Priest
- Born: 29 June 1910 Paprocany
- Died: 1 February 1945 (aged 34) Lędziny

= Paweł Kontny =

Polish priest

Paweł Kontny SChr (29 June 1910 – 1 February 1945) was a Polish priest of the Roman Catholic Church. He was a member of the Society of Christ. During World War II he served as a priest in Lędziny. On 1 February 1945, he was killed by Soviet soldiers while protecting two girls from being kidnapped and raped. The Soviets forced the townspeople to bury Kontny's body in the place where he was killed. Three days later, after the front moved west, the townspeople exhumed Kontny's remains and buried them at the local cemetery. A cause for his beatification is currently being prepared.

== Early life ==
Paweł Kontny was born on 29 June 1910 in Paprocany to Jakub and Jadwiga Kontny. After he graduated from the local primary school he attended the gymnasium in Mikołów. The family's financial troubles led to him to have to work during his vacations. Amongst other places, he worked for a lock smith and at a local coal mine.

== Seminary Formation ==
On 31 August 1932, Kontny entered the novitiate of a newly established religious order, the Society of Christ. He was accepted to the novitiate by the founder of the order, Venerable August Cardinal Hlond. After completing novitiate, he made his first vows on 16 October 1933. The next day, along with the rest of the first class of Society of Christ seminarians, he began two-year philosophical studies at the Archbishop's Seminary in Gniezno. The rector of the seminary was Blessed Michał Kozal. After completing philosophical studies, Kontny began a four-year theological program at the Archbishop's seminary in Poznań. He made final vows on 18 October 1936.

== Priesthood ==
On 3 June 1939, Kontny was ordained a priest at the Poznań Cathedral by Venerable August Cardinal Hlond. After ordination he left for Estonia where he served the local Polish community. World War II began while he was in Estonia. Despite having received an offer to go to Finland, Kontny, instead, decided to return to Poland.

== World War II ==
On 13 September 1939, Kontny arrived in Lutsk. There he joined his seminary classmate, Fr. Alojzy Dudek. Together, they served at the local cathedral until 30 September 1939. They then traveled to Tychy.

Kontny moved in to his family house in Paprocany, serving as a priest in the local chapel. He worked to have the chapel renovated.

On 28 May 1941, he was arrested for his patriotic and pastoral activities. He was jailed at the Mikołów prison. He was released after two weeks but was forced to move to Lędziny, where he served as a priest at the local parish.

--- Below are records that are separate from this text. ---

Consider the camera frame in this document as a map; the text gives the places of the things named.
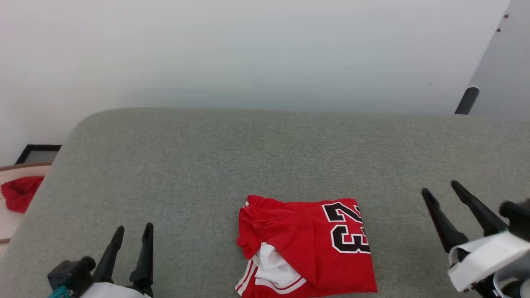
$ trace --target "white robot part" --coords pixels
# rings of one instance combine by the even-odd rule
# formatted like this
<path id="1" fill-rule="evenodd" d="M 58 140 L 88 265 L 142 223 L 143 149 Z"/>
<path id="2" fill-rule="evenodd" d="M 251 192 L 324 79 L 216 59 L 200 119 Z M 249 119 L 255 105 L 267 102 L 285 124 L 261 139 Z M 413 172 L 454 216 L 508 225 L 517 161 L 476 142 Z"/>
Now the white robot part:
<path id="1" fill-rule="evenodd" d="M 458 261 L 458 248 L 470 253 L 462 262 Z M 510 232 L 502 232 L 453 247 L 449 252 L 452 267 L 448 274 L 459 292 L 471 290 L 473 284 L 494 274 L 499 296 L 509 298 L 501 288 L 514 279 L 530 278 L 529 261 L 530 242 Z"/>
<path id="2" fill-rule="evenodd" d="M 82 298 L 151 298 L 131 288 L 111 283 L 95 283 L 81 296 Z"/>

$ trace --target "red fabric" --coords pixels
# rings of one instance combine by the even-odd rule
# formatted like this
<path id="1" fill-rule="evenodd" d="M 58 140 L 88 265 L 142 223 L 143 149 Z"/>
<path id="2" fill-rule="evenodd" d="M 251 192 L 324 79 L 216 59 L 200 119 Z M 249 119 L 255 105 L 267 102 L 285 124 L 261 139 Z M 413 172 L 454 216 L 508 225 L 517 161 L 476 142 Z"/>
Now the red fabric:
<path id="1" fill-rule="evenodd" d="M 351 216 L 332 208 L 328 211 L 332 213 L 330 219 L 324 205 L 339 206 L 337 203 L 345 206 Z M 332 230 L 337 225 L 347 227 L 347 234 L 342 235 L 342 240 L 339 234 L 337 241 L 349 244 L 348 249 L 355 248 L 354 244 L 361 242 L 363 251 L 341 252 L 340 248 L 335 247 Z M 239 232 L 237 244 L 242 248 L 246 259 L 250 260 L 260 249 L 261 243 L 266 242 L 276 247 L 280 255 L 307 280 L 290 293 L 278 294 L 267 286 L 254 284 L 255 278 L 250 274 L 250 282 L 243 292 L 243 298 L 305 298 L 343 293 L 377 293 L 372 255 L 355 199 L 283 203 L 272 198 L 250 195 L 248 205 L 240 210 Z"/>
<path id="2" fill-rule="evenodd" d="M 7 209 L 25 213 L 44 176 L 22 177 L 2 184 L 0 190 Z"/>

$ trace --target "gray sofa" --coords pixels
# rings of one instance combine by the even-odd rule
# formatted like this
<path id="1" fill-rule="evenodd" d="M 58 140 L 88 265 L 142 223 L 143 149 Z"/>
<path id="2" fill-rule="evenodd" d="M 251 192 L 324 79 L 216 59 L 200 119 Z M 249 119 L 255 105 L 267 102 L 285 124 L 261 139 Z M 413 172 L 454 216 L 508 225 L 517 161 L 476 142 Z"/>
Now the gray sofa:
<path id="1" fill-rule="evenodd" d="M 144 226 L 155 227 L 155 297 L 237 297 L 236 245 L 248 194 L 279 200 L 355 197 L 378 294 L 456 293 L 425 208 L 428 187 L 471 239 L 481 229 L 452 192 L 456 179 L 492 210 L 530 195 L 530 124 L 472 116 L 121 109 L 72 132 L 5 255 L 0 296 L 47 297 L 65 259 L 99 260 L 126 232 L 114 281 L 128 285 Z"/>

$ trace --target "basketball jersey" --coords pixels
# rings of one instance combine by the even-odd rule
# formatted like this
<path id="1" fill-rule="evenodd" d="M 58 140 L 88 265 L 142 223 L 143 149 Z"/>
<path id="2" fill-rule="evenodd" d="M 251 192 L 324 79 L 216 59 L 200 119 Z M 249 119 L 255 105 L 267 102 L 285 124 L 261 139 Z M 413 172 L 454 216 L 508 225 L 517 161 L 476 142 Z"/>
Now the basketball jersey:
<path id="1" fill-rule="evenodd" d="M 302 298 L 377 292 L 357 201 L 289 202 L 248 196 L 237 244 L 249 260 L 243 297 Z"/>

On 28 January 1945, the Soviet Red Army entered Lędziny, pushing out Nazi Germany forces. Thanks to Kontny's fluency in Russian, he managed to negotiate the return of 70 prisoners of war back to their homes. These were soldiers who were drafted into the German army, but whose homes were originally located in the Second Polish Republic.

== Death ==
On 1 February 1945, after the morning mass, two girls ran to the parish house frantically seeking help. They were sent by their mother to call for help against Soviet soldiers seeking to kidnap and rape a couple girls. Kontny quickly ran to the scene where he attempted to negotiate with the Soviet officer. The Soviet officer pulled out his pistol and threatened to kill Kontny if he continued to interfere. Kontny was then grabbed by Soviet soldiers, beaten, his clothes torn, and shot dead. The Soviet officer forced the townspeople to bury Kontny in the place where he was shot.

== Burial ==
After three days, after the war front had moved west, the townspeople exhumed Kontny's body and took it to the local church. On 8 February 1945, a proper funeral was held. Despite difficulties in travel and communication because of the war, a large crowd gathered for the funeral, including ten priests. The main celebrant of the mass was Fr. Jan Wodarz. The homilist was Fr. Jan Klyczka. Kontny was buried in the local cemetery in Lędziny near St. Anne's church. Inscribed on his headstone is a quote alluding with St. John's Gospel. "Like a good shepherd, he gave his life for his sheep."

== Cause for Beatification ==
Calls for his beatification began soon after his death. Due to the Communist regime in Poland after World War II, no work was initially undertaken to open a cause for beatification. After the fall of Communism, the Society of Christ sought to open a cause for his beatification, adding his profile to the newly opening group cause for "Martyrs of the East (Communism 1917-1989)." This cause is still being prepared.

Among many acts to commemorate Kontny's sacrifice and death, a street was named after him in Lędziny.